Donald Trump affida al Financial Times il messaggio per la dirigenza cinese alla vigilia del summit col presidente Xi Jinping in programma il 6 e 7 aprile al resort di Mar-a-Lago: “Se la Cina non risolverà il problema, lo faremo noi”.
Il problema si chiama Kim Jong Un, il leader della Corea del Nord che si prepara ad un nuovo, minaccioso test nucleare, dopo gli inquietanti lanci di missili balistici che, l’ultima volta, sono finiti a 300 chilometri dalle coste giapponesi. Gli Stati Uniti sono convinti che il “rogue State” per antonomasia rappresenti la minaccia strategica numero uno, come Barack Obama aveva detto a Trump durante la transizione tra le due amministrazioni.
Washington sta rivedendo tutte le opzioni a sua disposizione per affrontare il “problema”, e non esclude nemmeno l’ipotesi estrema di un attacco preventivo mirato alle installazioni nucleari e missilistiche della Nord Corea. Era questo che il segretario di Stato Rex Tillerson aveva annunciato nel suo viaggio in Asia di quindici giorni fa, quando dichiarò che “tutte le opzioni sono sul tavolo”.
Ma l’opzione più credibile, visto che una guerra avrebbe conseguenze devastanti per gli alleati di Corea del Sud e Giappone, rimane quella dell’isolamento della Corea del Nord e del rafforzamento delle sanzioni. Che potrebbero funzionare se solo la Cina le applicasse in toto. Invece, Pechino continua a tenere in vita il regime di Pyongyang, convinta che una sua caduta a seguito delle pressioni internazionali sia un’eventualità più temibile rispetto all’aver ai propri confini una potenza armata fino ai denti e con una postura aggressiva nei confronti del mondo. Di qui, dunque, il messaggio di Trump alla Cina. Esortata a collaborare con gli Stati Uniti su questo dossier spinoso.

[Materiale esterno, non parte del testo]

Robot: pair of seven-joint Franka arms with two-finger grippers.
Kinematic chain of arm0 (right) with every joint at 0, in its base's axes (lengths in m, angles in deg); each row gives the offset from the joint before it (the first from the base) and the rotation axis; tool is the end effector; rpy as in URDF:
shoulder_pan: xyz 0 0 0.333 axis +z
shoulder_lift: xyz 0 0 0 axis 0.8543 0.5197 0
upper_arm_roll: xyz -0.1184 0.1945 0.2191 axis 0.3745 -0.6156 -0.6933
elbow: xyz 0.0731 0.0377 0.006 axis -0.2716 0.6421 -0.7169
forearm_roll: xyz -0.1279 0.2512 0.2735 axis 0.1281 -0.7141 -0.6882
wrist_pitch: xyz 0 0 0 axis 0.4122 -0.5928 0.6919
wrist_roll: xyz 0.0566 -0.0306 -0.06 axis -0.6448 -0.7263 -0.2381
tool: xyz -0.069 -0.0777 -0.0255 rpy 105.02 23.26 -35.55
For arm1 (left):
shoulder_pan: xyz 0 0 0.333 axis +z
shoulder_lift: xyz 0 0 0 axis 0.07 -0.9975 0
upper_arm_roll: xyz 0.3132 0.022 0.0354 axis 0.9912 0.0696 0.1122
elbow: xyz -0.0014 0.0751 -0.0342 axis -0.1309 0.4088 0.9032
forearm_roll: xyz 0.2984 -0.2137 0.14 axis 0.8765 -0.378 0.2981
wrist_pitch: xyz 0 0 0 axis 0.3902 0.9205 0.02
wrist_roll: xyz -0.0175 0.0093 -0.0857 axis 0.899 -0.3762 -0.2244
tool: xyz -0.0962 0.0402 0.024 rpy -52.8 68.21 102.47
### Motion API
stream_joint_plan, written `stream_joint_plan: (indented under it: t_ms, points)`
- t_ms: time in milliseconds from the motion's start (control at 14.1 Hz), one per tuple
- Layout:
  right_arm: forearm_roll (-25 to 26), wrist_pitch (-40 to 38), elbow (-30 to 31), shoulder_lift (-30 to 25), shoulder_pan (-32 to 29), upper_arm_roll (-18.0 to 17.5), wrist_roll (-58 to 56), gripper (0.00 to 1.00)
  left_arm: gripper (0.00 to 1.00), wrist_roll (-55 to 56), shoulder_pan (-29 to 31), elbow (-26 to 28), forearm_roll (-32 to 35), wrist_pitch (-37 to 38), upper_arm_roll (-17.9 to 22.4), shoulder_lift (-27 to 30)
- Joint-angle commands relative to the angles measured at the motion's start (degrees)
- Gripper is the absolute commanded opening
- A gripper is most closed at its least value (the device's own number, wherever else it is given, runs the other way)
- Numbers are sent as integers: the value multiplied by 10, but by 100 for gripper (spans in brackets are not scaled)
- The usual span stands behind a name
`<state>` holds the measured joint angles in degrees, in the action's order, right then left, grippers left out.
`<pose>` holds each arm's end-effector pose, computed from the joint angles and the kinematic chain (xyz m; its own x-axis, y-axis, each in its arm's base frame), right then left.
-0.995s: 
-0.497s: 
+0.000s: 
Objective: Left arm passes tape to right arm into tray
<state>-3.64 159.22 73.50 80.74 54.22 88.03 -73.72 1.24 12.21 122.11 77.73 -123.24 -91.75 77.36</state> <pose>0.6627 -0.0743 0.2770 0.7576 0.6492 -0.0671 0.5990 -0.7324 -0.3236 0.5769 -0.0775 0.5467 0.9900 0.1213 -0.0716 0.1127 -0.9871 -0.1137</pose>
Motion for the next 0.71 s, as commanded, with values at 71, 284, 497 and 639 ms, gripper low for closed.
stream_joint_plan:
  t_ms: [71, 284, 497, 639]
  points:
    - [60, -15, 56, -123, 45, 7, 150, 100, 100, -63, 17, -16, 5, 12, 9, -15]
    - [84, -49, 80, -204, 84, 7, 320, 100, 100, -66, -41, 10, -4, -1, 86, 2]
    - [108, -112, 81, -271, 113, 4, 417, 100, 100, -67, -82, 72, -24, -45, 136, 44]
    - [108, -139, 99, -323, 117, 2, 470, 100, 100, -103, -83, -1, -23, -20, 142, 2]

In cambio, Washington può offrire molto. Può, anzitutto, mollare la presa su una questione assai cruciale per Pechino: il commercio. Trump ha più volte sottolineato il suo scontento per gli squilibri nelle relazioni economiche tra le due superpotenze. Lo ha ribadito anche nel colloquio con il Financial Times. “Noi non possiamo continuare ad avere accordi così squilibrati. (…) Sappiamo di che cosa stiamo parlando quando ci riferiamo anche delle manovre monetarie, alla svalutazione: loro sono campioni del mondo in questo”.
Moderare le sue pulsioni protezionistiche è ciò che The Donald potrebbe prospettare a Xi in cambio di un atteggiamento più cooperativo sulla Corea del Nord. Certo, fare qualcosa per il deficit commerciale di 347 miliardi di dollari sembrerebbe rappresentare una priorità di ordine superiore per un presidente che nell’economia sta giocando tutte le sue carte. Difficilmente, però, Pechino farà arretramenti sul piano commerciale, che anche per il Dragone rappresenta un’esigenza esistenziale.
Il vertice di Mar-a-Lago, il primo tra i due leader, rimane dunque un’incognita. Che Trump affronterà facendo aggio sulle sue doti di negoziatore e artista del “deal”. Anche se un accordo con la Cina, sulla Corea come sugli altri dossier comuni ai due paesi, si rivelerà una fatica di Sisifo anche per il tycoon newyorchese.